Una lunga intervista a Novak Djokovic

Novak Djokovic non è solo uno straordinario campione sportivo, capace di vincere sette volte Wimbledon, 21 tornei del Grande Slam e rimanere più a lungo di tutti numero 1 del mondo, per ben 373 settimane. È un uomo che ha il coraggio di difendere le proprie idee, a costo di schierarsi contro tutto e tutti, senza paura di pagarne le conseguenze.
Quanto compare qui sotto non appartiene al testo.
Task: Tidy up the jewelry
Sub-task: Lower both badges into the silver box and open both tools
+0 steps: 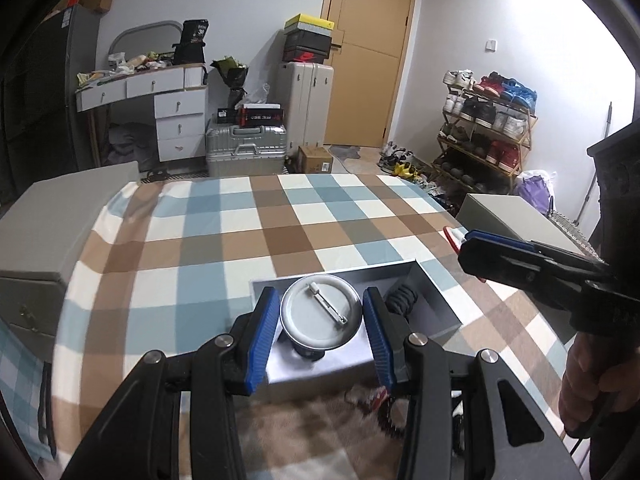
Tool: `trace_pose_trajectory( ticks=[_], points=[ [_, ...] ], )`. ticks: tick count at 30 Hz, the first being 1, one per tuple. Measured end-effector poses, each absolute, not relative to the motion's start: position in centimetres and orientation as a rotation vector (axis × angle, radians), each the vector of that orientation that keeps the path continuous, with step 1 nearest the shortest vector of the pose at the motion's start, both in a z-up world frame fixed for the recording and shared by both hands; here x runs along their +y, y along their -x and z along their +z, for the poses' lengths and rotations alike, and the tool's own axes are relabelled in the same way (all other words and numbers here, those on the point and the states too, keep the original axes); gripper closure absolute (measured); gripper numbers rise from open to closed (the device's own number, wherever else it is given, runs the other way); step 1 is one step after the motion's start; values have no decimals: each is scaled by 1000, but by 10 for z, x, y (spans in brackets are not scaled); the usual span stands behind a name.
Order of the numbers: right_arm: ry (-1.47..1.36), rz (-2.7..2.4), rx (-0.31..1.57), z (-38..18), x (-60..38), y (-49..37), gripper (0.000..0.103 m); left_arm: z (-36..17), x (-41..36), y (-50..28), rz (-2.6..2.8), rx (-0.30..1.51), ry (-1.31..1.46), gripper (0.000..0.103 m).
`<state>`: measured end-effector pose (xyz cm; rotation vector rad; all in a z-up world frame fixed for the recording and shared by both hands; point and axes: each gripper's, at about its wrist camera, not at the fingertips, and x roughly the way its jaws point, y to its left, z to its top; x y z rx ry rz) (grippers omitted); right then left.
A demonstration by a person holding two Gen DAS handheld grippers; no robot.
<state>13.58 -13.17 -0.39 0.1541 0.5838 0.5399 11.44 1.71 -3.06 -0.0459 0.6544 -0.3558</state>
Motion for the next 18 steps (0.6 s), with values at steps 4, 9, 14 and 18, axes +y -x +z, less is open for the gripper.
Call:
trace_pose_trajectory(
  ticks=[4, 9, 14, 18],
  points=[
    [-165, 539, 591, -10, -136, -152, 61, -38, 9, -129, -374, 683, 49, 66],
    [-168, 538, 635, -29, -138, -172, 61, -49, -1, -141, -396, 720, 41, 66],
    [-186, 530, 681, -47, -143, -185, 61, -57, -7, -148, -407, 747, 35, 66],
    [-195, 528, 710, -57, -146, -191, 61, -61, -11, -151, -419, 763, 34, 66]
  ],
)
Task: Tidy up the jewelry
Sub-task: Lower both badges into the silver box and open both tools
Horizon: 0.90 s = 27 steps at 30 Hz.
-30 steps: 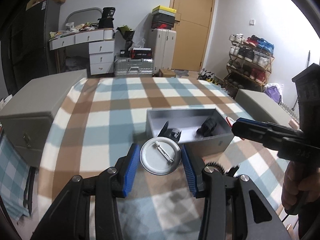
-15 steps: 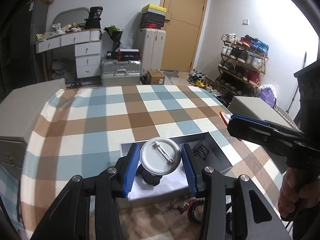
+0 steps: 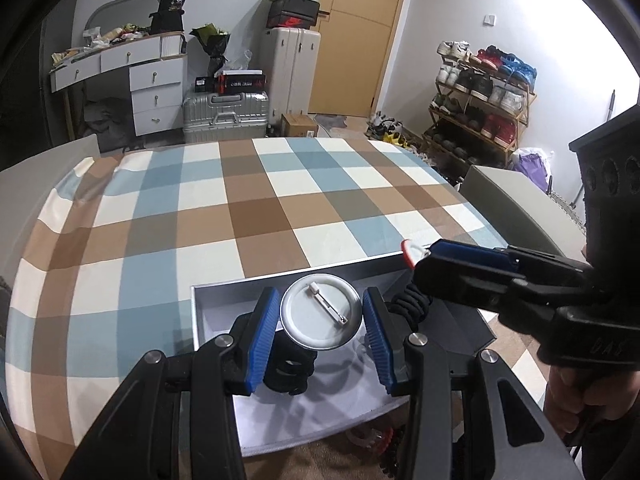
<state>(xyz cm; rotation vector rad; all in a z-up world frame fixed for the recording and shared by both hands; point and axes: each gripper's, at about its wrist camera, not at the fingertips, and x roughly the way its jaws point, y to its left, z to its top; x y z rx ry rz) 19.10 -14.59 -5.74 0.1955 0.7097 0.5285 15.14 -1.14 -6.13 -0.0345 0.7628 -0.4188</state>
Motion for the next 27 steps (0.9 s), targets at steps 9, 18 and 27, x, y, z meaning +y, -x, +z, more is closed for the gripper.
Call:
trace_pose_trajectory(
  ticks=[9, 18, 27],
  points=[
    [-189, 520, 752, -68, -145, -199, 61, -70, -13, -158, -442, 786, 36, 66],
    [-228, 507, 754, -70, -150, -203, 54, -67, -13, -160, -470, 786, 60, 59],
    [-288, 491, 668, -50, -167, -181, 37, -53, -1, -144, -449, 728, 66, 41]
  ],
)
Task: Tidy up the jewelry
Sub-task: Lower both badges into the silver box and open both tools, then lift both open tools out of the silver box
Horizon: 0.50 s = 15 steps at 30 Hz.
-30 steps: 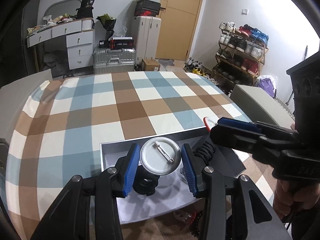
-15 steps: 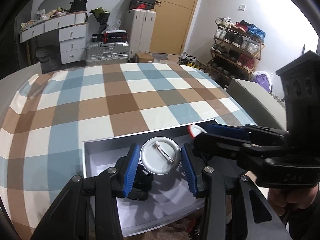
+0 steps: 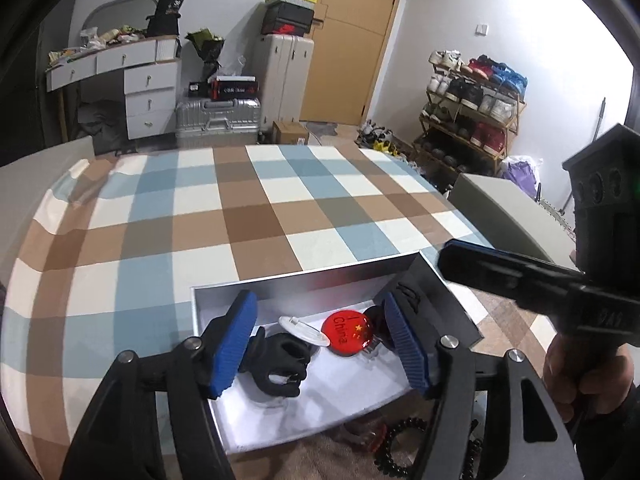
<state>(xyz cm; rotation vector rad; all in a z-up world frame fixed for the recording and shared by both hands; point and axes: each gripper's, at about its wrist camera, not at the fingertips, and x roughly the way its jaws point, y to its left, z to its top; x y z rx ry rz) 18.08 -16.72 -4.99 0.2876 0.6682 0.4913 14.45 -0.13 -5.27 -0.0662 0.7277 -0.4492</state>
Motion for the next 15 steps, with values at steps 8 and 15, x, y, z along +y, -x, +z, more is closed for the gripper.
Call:
trace_pose_trajectory(
  ticks=[8, 15],
  points=[
    [-284, 477, 592, -27, -173, -149, 22, -39, 3, -123, -387, 665, 56, 29],
    [-246, 473, 529, -11, -168, -118, 8, -29, 7, -103, -320, 604, 52, 19]
  ],
)
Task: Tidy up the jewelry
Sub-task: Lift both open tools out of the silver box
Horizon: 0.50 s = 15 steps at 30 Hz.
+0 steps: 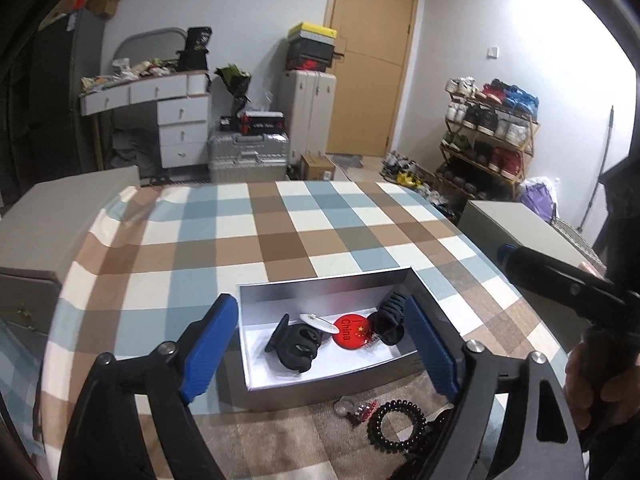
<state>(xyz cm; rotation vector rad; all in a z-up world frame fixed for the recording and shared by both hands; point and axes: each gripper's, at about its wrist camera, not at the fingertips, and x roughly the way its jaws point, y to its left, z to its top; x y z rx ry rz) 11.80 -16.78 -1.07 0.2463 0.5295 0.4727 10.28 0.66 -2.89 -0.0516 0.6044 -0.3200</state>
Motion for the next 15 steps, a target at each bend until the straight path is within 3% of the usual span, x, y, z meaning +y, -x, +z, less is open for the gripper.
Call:
trace_pose_trajectory(
  ticks=[6, 8, 15],
  points=[
    [-222, 474, 485, -4, -164, -94, 3, -26, 9, -88, -257, 588, 40, 17],
    [-215, 472, 478, -2, -163, -86, 2, -27, 11, -83, -243, 586, 49, 9],
    [-218, 471, 487, -10, -159, -70, 1, -35, 16, -62, -226, 570, 61, 4]
  ],
)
A 35 anni è ancora il favorito delle Atp Finals di Torino, e ha ancora tanti progetti da realizzare, tante battaglie da combattere, fuori e dentro lo sport.
Dopo tanti successi, quali sono i sogni di Novak Djokovic? Come uomo, prima che come sportivo.
«Ho molti sogni e molto grandi. Il più grande di tutti è essere il miglior papà possibile per i miei due figli, Stefan e Tara. Per capire cosa significa essere genitore devi leggere, confrontarti, studiare, imparare. È come un lavoro, perché nessuno nasce genitore. Noi ci concentriamo spesso sulle cose da insegnare ai nostri figli, su come formare il loro carattere. Io credo però che la cosa fondamentale sia lavorare su se stessi, imparare a rimanere calmi quando ti criticano e ti attaccano, sfruttare l’esperienza, avere la consapevolezza che le esigenze più importanti sono quelle dei figli, non le tue. Sono cose a cui penso ogni giorno».
Non un compito facile, per chi per mestiere viaggia in continuazione.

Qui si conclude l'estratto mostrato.